+++ Data provided +++

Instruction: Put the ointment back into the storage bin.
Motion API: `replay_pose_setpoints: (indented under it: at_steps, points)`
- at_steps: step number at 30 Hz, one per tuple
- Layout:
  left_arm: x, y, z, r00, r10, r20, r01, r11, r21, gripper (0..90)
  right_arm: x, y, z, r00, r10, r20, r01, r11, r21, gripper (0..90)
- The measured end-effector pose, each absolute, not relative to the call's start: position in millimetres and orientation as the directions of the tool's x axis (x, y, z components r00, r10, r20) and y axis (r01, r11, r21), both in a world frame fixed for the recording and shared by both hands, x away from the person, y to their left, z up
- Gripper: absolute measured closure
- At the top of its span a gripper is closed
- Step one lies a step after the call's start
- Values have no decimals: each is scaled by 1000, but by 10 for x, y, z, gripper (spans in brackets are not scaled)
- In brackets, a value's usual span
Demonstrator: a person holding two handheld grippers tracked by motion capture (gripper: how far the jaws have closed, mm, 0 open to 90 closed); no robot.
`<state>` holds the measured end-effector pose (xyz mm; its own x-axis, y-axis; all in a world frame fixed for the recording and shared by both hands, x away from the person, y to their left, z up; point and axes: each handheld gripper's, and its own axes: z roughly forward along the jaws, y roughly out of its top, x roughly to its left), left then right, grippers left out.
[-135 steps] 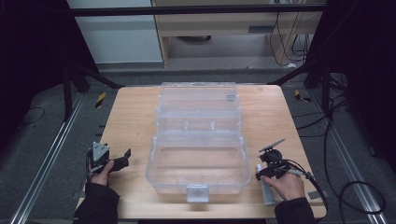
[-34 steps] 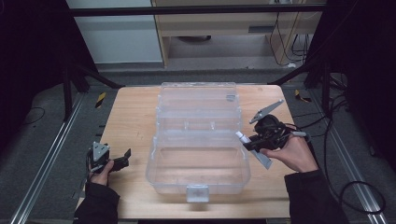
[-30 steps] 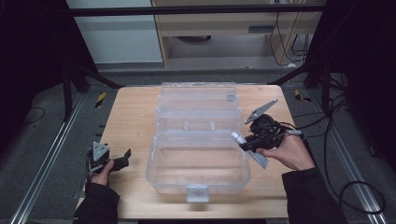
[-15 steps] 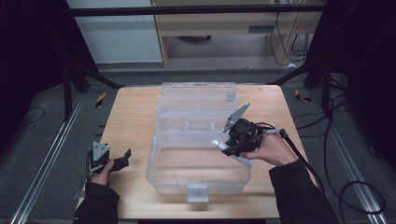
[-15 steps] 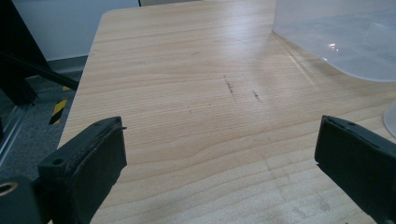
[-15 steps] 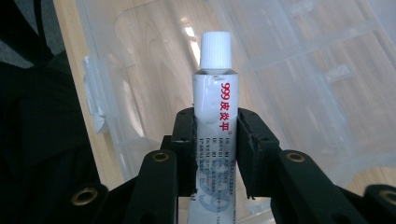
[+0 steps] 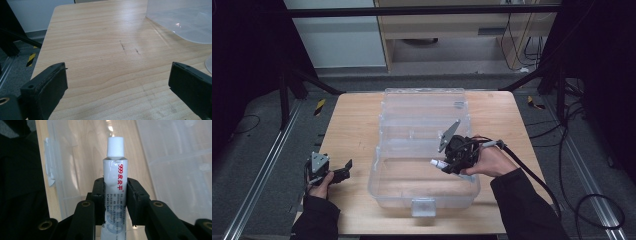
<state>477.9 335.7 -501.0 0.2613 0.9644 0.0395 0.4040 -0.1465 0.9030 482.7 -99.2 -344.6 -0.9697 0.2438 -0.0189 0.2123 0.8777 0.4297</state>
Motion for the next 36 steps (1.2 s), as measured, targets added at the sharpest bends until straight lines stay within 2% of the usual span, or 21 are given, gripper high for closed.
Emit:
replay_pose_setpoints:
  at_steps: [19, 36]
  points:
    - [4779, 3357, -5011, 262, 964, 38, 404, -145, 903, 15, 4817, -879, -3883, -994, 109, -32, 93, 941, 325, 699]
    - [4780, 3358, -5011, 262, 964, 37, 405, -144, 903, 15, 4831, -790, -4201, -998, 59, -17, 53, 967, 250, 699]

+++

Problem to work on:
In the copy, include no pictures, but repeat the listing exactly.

Solution to this task:
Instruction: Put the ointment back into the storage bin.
Motion API: `replay_pose_setpoints: (indented under it: at_steps, points)`
- at_steps: step number at 30 Hz, one per tuple
- Layout:
  left_arm: x, y, z, r00, r10, r20, r01, r11, r21, gripper (0..90)
  right_arm: x, y, z, r00, r10, r20, r01, r11, r21, gripper (0..90)
- The measured end-effector pose, each absolute, not relative to the call's start: position in millimetres and orientation as the directions of the tool's x axis (x, y, z components r00, r10, r20) and y axis (r01, r11, r21), both in a world frame fixed for the recording and shared by both hands, x away from the person, y to their left, z up
- Gripper: absolute measured closure
- At the top of its span a gripper is closed
- Step one lies a step after the call's start
- Values have no decimals: each is scaled by 1000, but by 10 for x, y, z, gripper (spans in brackets are not scaled)
- In brackets, a value's usual span
Demonstrator: a person holding two handheld grippers tracked by motion capture (gripper: how far the jaws have closed, mm, 0 open to 90 closed); no robot.
`<state>` holds the measured end-effector pose (xyz mm; its own x-axis, y-axis; all in a world frame fixed for the recording and shared by both hands, x away from the person, y to their left, z up; point and axes: each handheld gripper's, and its own axes: z roughly forward along the jaws, y roughly out of its top, x roughly to its left), left then right, grippers left out.
[-135 steps] 
[-34 steps] 
[-30 steps] 
[-15 steps] 
[-15 steps] 
[-15 steps] 
[+0 steps] 
<state>477.9 335.7 -501.0 0.2613 0.9644 0.0395 0.4040 -0.1465 0.9030 482.7 -99.2 -344.6 -0.9697 0.2438 -0.0189 0.2123 0.8777 0.4297</state>
Motion for the next 36 steps (1.2 s), as measured, targets added at the sharpest bends until straight lines stay within 2% of the usual span, or 21 are given, gripper high for closed.
Emit:
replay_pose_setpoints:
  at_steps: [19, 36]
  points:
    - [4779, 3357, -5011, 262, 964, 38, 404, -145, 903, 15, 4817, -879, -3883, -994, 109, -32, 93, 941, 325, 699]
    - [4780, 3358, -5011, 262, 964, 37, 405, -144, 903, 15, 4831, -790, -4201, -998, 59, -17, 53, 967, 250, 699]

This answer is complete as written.